§ **Instructions to follow**
Read the data below. Then repeat all of it exactly.

§ **Source material**
"""
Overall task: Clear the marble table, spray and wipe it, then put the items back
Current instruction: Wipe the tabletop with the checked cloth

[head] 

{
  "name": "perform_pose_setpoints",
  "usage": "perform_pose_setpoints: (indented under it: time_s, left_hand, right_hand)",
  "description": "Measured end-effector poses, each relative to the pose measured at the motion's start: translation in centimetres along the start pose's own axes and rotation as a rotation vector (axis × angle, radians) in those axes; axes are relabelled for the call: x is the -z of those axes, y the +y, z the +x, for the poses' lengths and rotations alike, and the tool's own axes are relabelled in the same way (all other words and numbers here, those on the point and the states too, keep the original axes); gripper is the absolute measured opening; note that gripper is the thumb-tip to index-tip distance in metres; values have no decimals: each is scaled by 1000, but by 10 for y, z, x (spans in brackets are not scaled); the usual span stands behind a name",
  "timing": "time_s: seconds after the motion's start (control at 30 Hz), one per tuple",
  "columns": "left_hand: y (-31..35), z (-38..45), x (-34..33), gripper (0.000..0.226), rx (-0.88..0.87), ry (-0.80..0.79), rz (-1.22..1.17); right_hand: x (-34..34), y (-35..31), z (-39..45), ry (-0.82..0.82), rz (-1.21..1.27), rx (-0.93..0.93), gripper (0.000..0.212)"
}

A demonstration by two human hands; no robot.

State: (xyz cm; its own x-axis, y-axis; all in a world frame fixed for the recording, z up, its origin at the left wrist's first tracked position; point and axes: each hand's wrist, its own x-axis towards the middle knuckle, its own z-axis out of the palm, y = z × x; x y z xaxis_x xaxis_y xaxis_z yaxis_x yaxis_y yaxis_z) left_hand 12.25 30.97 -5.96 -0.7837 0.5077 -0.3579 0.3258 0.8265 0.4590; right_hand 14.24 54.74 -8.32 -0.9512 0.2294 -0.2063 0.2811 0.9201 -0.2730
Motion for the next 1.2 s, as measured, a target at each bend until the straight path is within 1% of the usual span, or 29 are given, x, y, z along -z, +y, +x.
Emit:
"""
§ **Response to the exercise**
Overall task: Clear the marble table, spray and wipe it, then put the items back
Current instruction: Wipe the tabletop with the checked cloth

[head] 

{
  "name": "perform_pose_setpoints",
  "usage": "perform_pose_setpoints: (indented under it: time_s, left_hand, right_hand)",
  "description": "Measured end-effector poses, each relative to the pose measured at the motion's start: translation in centimetres along the start pose's own axes and rotation as a rotation vector (axis × angle, radians) in those axes; axes are relabelled for the call: x is the -z of those axes, y the +y, z the +x, for the poses' lengths and rotations alike, and the tool's own axes are relabelled in the same way (all other words and numbers here, those on the point and the states too, keep the original axes); gripper is the absolute measured opening; note that gripper is the thumb-tip to index-tip distance in metres; values have no decimals: each is scaled by 1000, but by 10 for y, z, x (spans in brackets are not scaled); the usual span stands behind a name",
  "timing": "time_s: seconds after the motion's start (control at 30 Hz), one per tuple",
  "columns": "left_hand: y (-31..35), z (-38..45), x (-34..33), gripper (0.000..0.226), rx (-0.88..0.87), ry (-0.80..0.79), rz (-1.22..1.17); right_hand: x (-34..34), y (-35..31), z (-39..45), ry (-0.82..0.82), rz (-1.21..1.27), rx (-0.93..0.93), gripper (0.000..0.212)"
}

A demonstration by two human hands; no robot.

State: (xyz cm; its own x-axis, y-axis; all in a world frame fixed for the recording, z up, its origin at the left wrist's first tracked position; point and axes: each hand's wrist, its own x-axis towards the middle knuckle, its own z-axis out of the palm, y = z × x; x y z xaxis_x xaxis_y xaxis_z yaxis_x yaxis_y yaxis_z) left_hand 12.25 30.97 -5.96 -0.7837 0.5077 -0.3579 0.3258 0.8265 0.4590; right_hand 14.24 54.74 -8.32 -0.9512 0.2294 -0.2063 0.2811 0.9201 -0.2730
Motion for the next 1.2 s, as measured, a target at each bend until the straight path is within 1% of the usual span, or 29 are given, x, y, z along -z, +y, +x.
Emit:

What appears above is the full answer.